The appearance of the polymer/coating interface may limit the propagation of phonons and the deterioration of thermal conductivity, which is manifested by higher recorded T5% values of samples with deposited coatings than of pure PLA. At the same time, the observed differences in the thermal resistance of samples with individual coatings may result from a different structure of those coatings. The polydopamine coating is more irregular, and has more damage and voids (especially after a longer deposition time) than the smooth and compact tannic acid coating (Fig. 3). All imperfections present in the polydopamine coating lead to phonon scattering and poorer thermal conductivity, which led to higher T5% values of PLA_PD_X samples than PLA_TA_X.
Differential scanning calorimetry
The influence of polydopamine and tannic acid coatings on the kinetics and temperatures of PLA phase transitions was checked.
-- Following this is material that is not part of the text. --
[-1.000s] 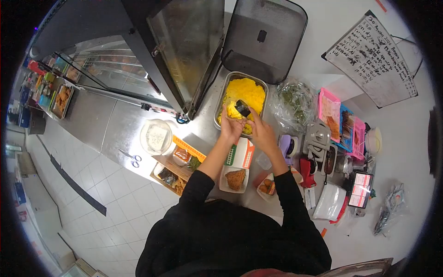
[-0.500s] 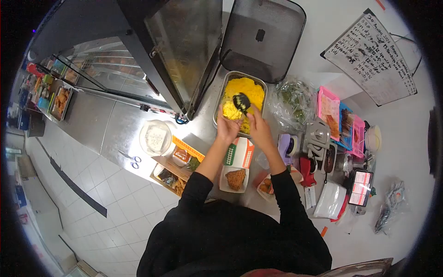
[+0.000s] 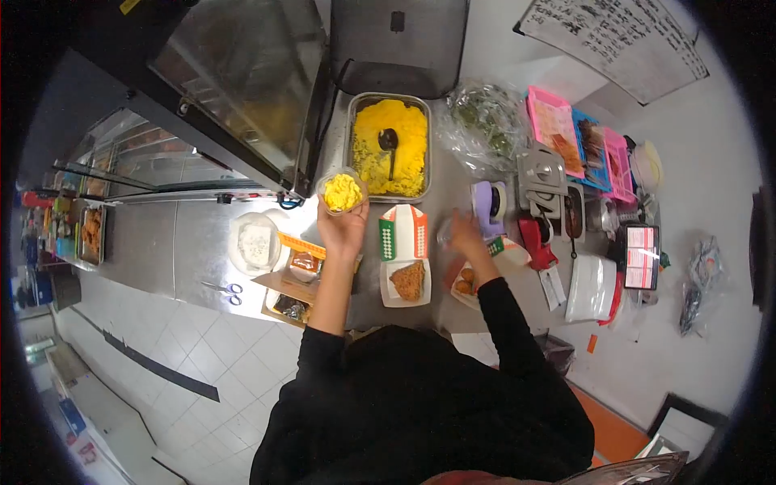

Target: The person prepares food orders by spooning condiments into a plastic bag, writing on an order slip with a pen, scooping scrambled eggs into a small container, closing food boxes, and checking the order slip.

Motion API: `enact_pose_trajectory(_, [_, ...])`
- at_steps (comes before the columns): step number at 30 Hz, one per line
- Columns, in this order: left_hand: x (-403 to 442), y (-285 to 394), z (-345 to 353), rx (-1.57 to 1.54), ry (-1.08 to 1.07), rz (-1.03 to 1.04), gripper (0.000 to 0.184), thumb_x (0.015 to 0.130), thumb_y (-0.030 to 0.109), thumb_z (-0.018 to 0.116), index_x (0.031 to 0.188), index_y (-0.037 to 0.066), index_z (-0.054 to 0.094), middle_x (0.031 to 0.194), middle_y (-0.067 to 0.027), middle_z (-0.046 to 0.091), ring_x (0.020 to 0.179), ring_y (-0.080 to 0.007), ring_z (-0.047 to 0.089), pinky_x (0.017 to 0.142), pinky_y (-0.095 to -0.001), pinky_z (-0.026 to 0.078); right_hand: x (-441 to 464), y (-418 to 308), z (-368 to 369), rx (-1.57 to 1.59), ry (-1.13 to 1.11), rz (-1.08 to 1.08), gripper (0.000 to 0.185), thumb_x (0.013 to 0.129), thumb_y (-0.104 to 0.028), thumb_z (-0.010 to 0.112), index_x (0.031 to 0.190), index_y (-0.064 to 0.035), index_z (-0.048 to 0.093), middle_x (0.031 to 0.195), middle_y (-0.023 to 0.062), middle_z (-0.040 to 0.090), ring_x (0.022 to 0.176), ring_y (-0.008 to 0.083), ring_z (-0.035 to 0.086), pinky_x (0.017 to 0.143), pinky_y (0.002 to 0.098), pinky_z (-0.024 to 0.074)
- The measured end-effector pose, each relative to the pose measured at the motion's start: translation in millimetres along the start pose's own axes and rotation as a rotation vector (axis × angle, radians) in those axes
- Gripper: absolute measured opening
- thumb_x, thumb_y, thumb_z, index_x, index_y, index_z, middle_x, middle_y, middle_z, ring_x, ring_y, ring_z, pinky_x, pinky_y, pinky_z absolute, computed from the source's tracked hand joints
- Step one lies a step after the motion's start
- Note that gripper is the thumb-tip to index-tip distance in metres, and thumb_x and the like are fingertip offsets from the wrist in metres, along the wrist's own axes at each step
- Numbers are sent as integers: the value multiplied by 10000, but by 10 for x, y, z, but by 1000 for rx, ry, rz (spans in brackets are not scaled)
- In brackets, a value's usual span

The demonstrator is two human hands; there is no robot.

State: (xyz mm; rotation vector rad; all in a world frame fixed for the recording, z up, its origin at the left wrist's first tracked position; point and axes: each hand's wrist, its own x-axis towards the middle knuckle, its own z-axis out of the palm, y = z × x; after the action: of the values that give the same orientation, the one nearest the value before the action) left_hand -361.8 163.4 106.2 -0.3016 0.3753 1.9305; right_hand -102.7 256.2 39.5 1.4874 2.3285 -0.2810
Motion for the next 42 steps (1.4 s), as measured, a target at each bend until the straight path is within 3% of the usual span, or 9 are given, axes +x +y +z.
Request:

For this purpose, differential scanning calorimetry (DSC) was performed. Based on obtained heating curve, the influence of the coatings on the observed phase transformations was determined. The results of differential scanning calorimetry are presented in Table 2.
The heating curve of pure PLA was typical for this polymer. A step change at 62.0 °C due to the glass transition (Tg) of PLA, an exothermic cold crystallization peak with a maximum at 125.5 °C (Tcc), and an endothermic melting peak with a maximum at 148.8 °C (Tm) was observed. The calculated degree of crystallinity (Xc) of the tested sample was 0.3%, therefore the tested PLA is amorphous.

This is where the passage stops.